Monday, July 26, 2010

Green Living, Hidup Tanpa Sawit






KEMARIN, Ahad 25 Juli 2010, Mommy Uni Lubis, saya, dan Darrel Cetta, jalan-jalan ke Taman Menteng, Jakarta Pusat. Di taman bekas lapangan sepak bola Persija itu tengah berlangsung festival ‘’green living’’, alias gaya hidup serba hijau. Dibuat istilah dalam bahasa Inggris memang biar kelihatan wah, gaya, dan cerdas. Seperti halnya perumahan ‘’riverside’’ kesannya mewah, lain halnya kalau diberi nama ‘’girli’’ alias pinggir kali.

Penyelenggara acara ini adalah LSM Sawit Watch bekerjasama dengan Radio 68H. Sawit Watch ini LSM yang tugas utamanya memelototi pembangunan perkebunan sawit. Landasan berpikir LSM Sawit Watch ini cukup simpel. Kebun sawit dalam jumlah kecil tidak begitu bermasalah. Tapi bila ratusan ribu hektare hutan dibabat, lalu dijadikan sawit, bakal menimbulkan akibat cukup berat. Pertama, ada perubahan ekosistem. Kedua, sawit ini pohon yang rakus air, sekitar 10 liter sehari. Kalau dalam satu hamparan ada 10.000 pohon? Bakal 100.000 liter air dihabiskan oleh sawit.

Perang terhadap sawit dihimbau dimulai dari setiap rumah tangga.
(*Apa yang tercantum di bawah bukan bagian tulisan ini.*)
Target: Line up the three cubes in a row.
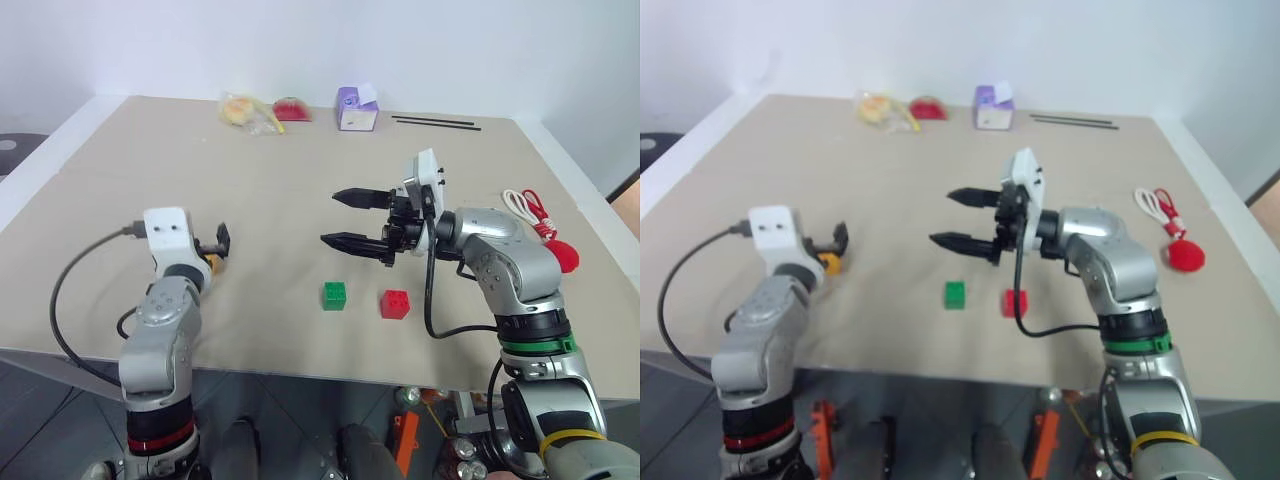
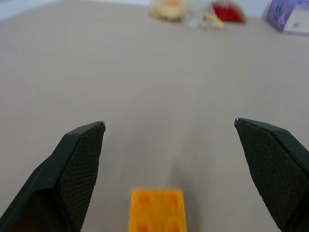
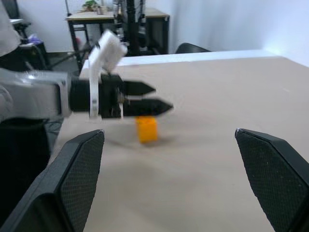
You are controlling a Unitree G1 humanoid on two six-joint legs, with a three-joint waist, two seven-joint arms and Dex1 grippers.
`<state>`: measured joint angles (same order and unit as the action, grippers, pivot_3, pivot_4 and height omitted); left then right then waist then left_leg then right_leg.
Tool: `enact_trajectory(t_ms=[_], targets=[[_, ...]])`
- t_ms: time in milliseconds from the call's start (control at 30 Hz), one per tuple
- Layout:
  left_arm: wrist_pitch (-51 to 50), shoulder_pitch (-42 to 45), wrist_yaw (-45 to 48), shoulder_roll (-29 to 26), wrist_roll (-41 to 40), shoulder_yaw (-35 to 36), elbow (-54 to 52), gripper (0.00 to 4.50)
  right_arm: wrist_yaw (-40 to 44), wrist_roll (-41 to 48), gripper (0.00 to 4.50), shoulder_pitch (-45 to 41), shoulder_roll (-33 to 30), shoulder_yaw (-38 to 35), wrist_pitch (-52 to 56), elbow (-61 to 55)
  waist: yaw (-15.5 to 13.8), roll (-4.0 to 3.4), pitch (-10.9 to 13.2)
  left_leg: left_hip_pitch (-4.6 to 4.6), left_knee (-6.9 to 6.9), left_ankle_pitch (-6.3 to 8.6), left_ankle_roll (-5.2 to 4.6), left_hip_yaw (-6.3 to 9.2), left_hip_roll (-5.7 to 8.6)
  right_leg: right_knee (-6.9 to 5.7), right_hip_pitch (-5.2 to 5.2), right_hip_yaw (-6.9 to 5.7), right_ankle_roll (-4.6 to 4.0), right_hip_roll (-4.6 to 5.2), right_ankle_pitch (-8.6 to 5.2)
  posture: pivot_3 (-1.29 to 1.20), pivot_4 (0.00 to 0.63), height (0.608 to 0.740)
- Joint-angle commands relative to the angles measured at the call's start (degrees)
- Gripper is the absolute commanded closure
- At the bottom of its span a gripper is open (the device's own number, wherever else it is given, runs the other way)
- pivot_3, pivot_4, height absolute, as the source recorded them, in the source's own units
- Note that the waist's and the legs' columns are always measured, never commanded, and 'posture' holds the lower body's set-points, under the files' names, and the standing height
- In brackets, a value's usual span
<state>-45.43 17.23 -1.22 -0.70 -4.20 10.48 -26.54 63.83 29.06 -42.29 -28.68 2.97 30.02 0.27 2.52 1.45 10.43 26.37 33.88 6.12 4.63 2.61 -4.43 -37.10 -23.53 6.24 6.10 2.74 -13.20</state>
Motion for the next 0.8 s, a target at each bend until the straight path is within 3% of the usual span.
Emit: enact_trajectory(t_ms=[33,400,800], targets=[[2.05,-1.0,0.0,0.5,-0.66,-1.33,-0.86,0.05,4.25,0.2,0.0,-2.07,-0.66,1.21,-2.2,0.32,0.13,0.0,0.0,-0.01,0.0,0.0,0.0,0.0,0.0,0.0,-0.02,-0.01,-0.02,0.0,0.01,0.0,0.15,0.74],[4.2,-2.54,-1.88,0.54,-0.8,-0.39,3.66,0.05,8.67,-1.52,0.0,-3.33,-1.7,3.33,-3.35,2.14,0.16,0.0,0.0,-0.05,-0.01,0.02,0.04,0.01,0.0,0.0,-0.02,-0.01,-0.06,-0.01,-0.02,0.0,0.15,0.74],[2.68,-5.72,-2.98,1.23,-1.25,-0.56,1.71,0.05,9.57,-2.14,0.0,-3.09,-2.14,3.37,-3.12,1.73,0.16,0.0,0.0,-0.04,-0.03,0.05,0.07,0.01,0.0,0.0,-0.04,-0.01,-0.08,-0.01,-0.05,0.0,0.15,0.74]])
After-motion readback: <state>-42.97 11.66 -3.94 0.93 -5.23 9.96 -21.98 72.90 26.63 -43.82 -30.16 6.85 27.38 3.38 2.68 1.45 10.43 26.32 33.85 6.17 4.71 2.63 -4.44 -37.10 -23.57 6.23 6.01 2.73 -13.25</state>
Tepatnya, dari dapur. Kalau tiap hari satu rumah tangga mengurangi minyak gorengnya 100 cc saja, dampaknya lumayan. Bila diasumsikan terdapat 40 juta rumah tangga, maka akan terjadi penghematan 4 juta liter sehari. Lumayan.

Maka, pada pagi itu juga ada demo masak dengan resep tanpa minyak goreng. Sehat juga sih. Bagi Anda yang ingin diet, dipersilakan mencoba resep yang serba rebus...

****
Namun apakah Indonesia betul-betul tidak memerlukan perkebunan sawit lagi? Ini pertanyaan besar, yang kalau mau dijawab, butuh makalah ratusan halaman. Bila ada 10 ahli, pasti akan muncul 30 pendapat. Soalnya di samping berbagai dampak buruk yang dikemukakan di atas, ada banyak manfaat bisa dipetik dari sawit.

Tak terbayang nasib industri kosmetik, industri pangan, industri obat-obatan, bila tanaman sawit dilarang. Turunan dari industri sawit ini amat luar biasa. Buka saja mie instan goreng di dapur. Di dalamnya terdapat satu plastik kecil minyak goreng.

Perkebunan sawit juga membutuhkan pengolahan, perawatan, persiapan. Semuanya menyerap tenaga kerja. Dari buruh kasar sampai yang punya gelar ‘’tukang insinyur’’. Untuk administrasi, juga butuh orang keuangan, legal, sekretaris, dsb. Pendek kata, industri sawit sudah menyerap tenaga kerja yang berjibun...

Mungkin yang perlu adalah penataan, agar dampak lingkungan perkebunan sawit bisa diminimalkan. Kalimat saya yang terakhir ini gampang diucapkan. Semua pasti setuju. Tapi bagaimana realisasinya, pasti akan terdapat pertengkaran cukup sengit antara kalangan industri, LSM, dan perguruan tinggi.

Soalnya, kalau alasannya adalah demi pemanasan global, kita seharusnya juga keberatan terhadap pembangunan sawah untuk tanaman padi. Budidaya padi dengan sawah tergenang ditengarai sebagai salah satu biang pemanasan global..

Pendek kata, semua ada dampak positif. Ada juga negatifnya.
*****

Di acara green living itu, Mommy Uni Lubis membeli makanan dari salah satu warung. Lumayan enak. Rasanya gurih. Nyaman di lidah.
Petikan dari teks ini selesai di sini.